▸ WORK TASK: Your task is to copy each line of the listing that contains the word "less".

▸ SOURCE DATA:
= = = = =

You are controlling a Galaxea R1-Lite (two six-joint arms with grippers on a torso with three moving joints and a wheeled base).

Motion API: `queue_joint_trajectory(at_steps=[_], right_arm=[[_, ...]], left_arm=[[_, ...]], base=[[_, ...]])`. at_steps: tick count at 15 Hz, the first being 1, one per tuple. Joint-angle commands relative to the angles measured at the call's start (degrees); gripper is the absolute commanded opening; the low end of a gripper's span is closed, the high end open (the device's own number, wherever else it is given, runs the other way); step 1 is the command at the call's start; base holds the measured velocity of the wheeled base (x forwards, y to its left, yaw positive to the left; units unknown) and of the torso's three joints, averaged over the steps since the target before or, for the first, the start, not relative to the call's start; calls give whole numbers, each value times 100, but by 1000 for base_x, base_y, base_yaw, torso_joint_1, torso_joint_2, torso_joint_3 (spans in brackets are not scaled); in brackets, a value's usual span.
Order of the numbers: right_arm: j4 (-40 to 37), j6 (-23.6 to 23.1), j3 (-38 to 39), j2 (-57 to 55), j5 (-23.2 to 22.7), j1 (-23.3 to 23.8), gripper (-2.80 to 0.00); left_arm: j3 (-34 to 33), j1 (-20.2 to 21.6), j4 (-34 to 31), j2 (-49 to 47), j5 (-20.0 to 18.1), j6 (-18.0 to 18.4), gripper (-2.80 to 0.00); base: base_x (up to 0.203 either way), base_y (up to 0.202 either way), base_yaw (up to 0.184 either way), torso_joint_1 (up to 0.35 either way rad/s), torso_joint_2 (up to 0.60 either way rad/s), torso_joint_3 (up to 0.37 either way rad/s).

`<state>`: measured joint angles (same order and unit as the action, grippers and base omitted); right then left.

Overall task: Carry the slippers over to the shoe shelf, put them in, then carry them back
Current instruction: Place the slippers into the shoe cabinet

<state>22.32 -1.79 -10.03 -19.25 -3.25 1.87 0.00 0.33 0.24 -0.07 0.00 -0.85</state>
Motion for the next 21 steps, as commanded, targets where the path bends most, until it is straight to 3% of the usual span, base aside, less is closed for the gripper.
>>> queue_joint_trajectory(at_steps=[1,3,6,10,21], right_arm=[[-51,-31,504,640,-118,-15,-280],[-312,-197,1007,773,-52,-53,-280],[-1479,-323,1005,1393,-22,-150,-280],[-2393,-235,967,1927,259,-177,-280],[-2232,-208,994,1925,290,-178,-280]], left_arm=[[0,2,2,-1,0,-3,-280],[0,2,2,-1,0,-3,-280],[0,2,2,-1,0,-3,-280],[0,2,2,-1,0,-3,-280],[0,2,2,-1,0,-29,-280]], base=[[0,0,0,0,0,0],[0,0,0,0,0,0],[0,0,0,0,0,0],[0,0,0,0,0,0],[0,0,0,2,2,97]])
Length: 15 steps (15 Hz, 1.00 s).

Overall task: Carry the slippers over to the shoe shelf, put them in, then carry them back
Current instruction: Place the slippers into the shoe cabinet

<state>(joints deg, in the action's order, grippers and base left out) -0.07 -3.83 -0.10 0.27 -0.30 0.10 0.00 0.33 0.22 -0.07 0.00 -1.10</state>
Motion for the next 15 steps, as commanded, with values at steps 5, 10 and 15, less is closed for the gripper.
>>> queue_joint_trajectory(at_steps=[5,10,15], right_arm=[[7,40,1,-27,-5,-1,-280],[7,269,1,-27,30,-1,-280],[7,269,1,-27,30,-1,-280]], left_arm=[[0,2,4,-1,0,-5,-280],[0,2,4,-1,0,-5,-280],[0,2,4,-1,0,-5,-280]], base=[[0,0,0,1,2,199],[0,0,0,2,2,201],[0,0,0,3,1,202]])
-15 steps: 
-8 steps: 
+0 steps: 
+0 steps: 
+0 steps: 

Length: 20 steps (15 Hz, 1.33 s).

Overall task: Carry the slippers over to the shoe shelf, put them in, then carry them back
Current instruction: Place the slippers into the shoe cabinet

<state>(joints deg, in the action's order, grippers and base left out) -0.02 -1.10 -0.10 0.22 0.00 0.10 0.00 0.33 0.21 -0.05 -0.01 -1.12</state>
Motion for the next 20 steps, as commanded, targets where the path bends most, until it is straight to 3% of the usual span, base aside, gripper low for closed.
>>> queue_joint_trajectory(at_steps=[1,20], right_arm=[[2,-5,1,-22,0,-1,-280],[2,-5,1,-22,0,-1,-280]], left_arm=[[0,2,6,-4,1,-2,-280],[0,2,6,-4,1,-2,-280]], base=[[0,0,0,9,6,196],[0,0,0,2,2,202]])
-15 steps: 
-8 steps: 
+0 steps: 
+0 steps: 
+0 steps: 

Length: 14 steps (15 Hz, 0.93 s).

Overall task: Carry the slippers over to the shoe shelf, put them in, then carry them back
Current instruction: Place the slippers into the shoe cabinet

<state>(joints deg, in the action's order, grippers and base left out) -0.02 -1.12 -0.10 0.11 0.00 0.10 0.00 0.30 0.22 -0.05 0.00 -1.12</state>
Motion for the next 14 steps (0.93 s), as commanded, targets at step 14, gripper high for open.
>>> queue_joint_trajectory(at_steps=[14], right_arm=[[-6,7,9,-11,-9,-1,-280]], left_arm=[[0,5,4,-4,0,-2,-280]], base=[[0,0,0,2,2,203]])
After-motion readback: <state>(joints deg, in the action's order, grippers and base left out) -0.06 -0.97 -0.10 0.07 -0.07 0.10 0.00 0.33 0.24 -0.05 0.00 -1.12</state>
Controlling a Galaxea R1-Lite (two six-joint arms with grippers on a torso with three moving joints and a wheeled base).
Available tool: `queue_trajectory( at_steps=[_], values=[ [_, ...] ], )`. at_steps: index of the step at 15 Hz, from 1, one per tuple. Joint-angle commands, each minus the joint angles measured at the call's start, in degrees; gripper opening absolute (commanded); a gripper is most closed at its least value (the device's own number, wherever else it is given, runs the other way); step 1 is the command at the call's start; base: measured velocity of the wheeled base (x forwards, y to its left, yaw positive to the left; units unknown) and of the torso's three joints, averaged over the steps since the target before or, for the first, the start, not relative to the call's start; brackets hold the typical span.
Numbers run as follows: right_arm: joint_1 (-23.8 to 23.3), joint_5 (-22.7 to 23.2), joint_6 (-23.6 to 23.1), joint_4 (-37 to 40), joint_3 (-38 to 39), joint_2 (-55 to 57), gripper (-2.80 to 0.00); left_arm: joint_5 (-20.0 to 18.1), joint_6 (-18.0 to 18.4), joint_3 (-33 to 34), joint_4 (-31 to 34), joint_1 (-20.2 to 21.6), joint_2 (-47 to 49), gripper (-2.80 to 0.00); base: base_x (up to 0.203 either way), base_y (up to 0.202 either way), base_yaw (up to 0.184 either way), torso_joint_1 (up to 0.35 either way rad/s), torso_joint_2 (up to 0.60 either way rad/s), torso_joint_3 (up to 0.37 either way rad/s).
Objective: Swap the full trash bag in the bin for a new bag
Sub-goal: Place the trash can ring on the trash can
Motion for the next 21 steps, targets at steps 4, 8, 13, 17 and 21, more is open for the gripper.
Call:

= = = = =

▸ OUTPUT:
Motion for the next 21 steps, as commanded, targets where the path bends most, until it is straight to 3% of the usual span, base aside, less is closed for the gripper.
Motion for the next 15 steps, as commanded, with values at steps 5, 10 and 15, less is closed for the gripper.

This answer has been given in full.